Learning through Simulation

Simulation course puts Millikin Nursing students in real-world situations

Learning through Simulation

Students conducting nursing simulation

It's 11 a.m. on a Monday, and on the first floor of Millikin University's Leighty-Tabor Science Center, nine nursing students are attending to a patient who is showing symptoms of a stroke. The patient however is an iStan simulator, a high-tech mannequin used for health care instruction and training scenarios.

This particular lesson was just a small piece of the Senior Simulation Experience course taught at Millikin's School of Nursing.

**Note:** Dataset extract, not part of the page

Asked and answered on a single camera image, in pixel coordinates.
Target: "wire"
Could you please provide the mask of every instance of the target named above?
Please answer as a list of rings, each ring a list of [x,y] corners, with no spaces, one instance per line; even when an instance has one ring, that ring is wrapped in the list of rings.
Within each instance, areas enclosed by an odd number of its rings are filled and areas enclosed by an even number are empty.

Building on content from previous nursing courses, the course connects theory to practice by providing students with simulation experiences to help build self-confidence and prepare for professional nursing practice.

"It's a synthesis course of all the things the students have learned and some things they maybe haven't experienced yet," said John Blakeman '13, lecturer in Millikin's School of Nursing.

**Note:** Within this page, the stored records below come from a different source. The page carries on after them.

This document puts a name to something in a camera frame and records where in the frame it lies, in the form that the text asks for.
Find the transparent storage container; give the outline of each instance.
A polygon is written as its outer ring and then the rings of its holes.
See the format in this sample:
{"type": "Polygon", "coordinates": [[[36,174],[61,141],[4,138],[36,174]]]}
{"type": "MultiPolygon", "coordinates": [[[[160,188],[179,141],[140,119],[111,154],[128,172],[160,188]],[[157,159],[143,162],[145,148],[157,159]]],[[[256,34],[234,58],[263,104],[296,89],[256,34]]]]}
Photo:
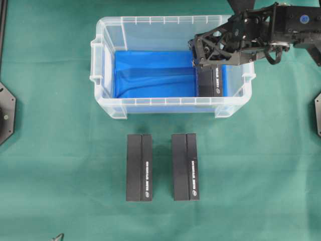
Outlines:
{"type": "Polygon", "coordinates": [[[188,51],[188,40],[227,21],[229,16],[105,17],[91,42],[91,73],[98,104],[115,119],[128,113],[213,112],[229,117],[249,101],[253,63],[227,66],[227,97],[112,98],[115,51],[188,51]]]}

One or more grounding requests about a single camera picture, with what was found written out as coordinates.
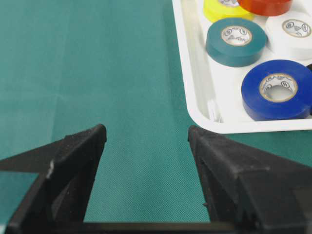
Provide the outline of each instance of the teal electrical tape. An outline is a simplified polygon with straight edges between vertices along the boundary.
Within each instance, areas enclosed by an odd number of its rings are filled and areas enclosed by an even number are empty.
[[[267,36],[260,26],[242,18],[226,18],[208,30],[206,50],[215,61],[230,67],[243,67],[262,55]]]
[[[273,98],[270,90],[278,86],[289,95]],[[312,72],[300,63],[271,60],[253,68],[242,83],[243,105],[254,120],[306,118],[312,107]]]

Blakeman, along with Charlotte Bivens, Millikin instructor and coordinator of human simulation and nursing labs, worked together on designing the layout of the eight-week course.

"We focused on coming up with things that the students have never seen or done before in clinical," says Blakeman. "We want them to get used to talking to physicians, dealing with handoff reports, and working with an interdisciplinary team."

A Millikin faculty member since 2005, Charlotte Bivens had the idea of bringing a simulation course to the curriculum for some time. "We trialed the course last academic year and it went over very well. We've had excellent reviews and it's a course the students should feel good about in preparing them for the real world," said Bivens.

 

Students participate in nursing simulation

 

During the course, the nursing students are able to think through scenarios that could potentially be life-threatening for the patient.

The students also experience other simulation sessions such as practicing taking and implementing physician orders, prioritizing care, administering high-risk medications, initiating nursing care protocols, and attending to the psychosocial needs of the patient and family.

"Each week has a different focus," says Blakeman. "We start out by talking about the basics, such as the layout of the simulator room and working with the simulator, and then we progress from there."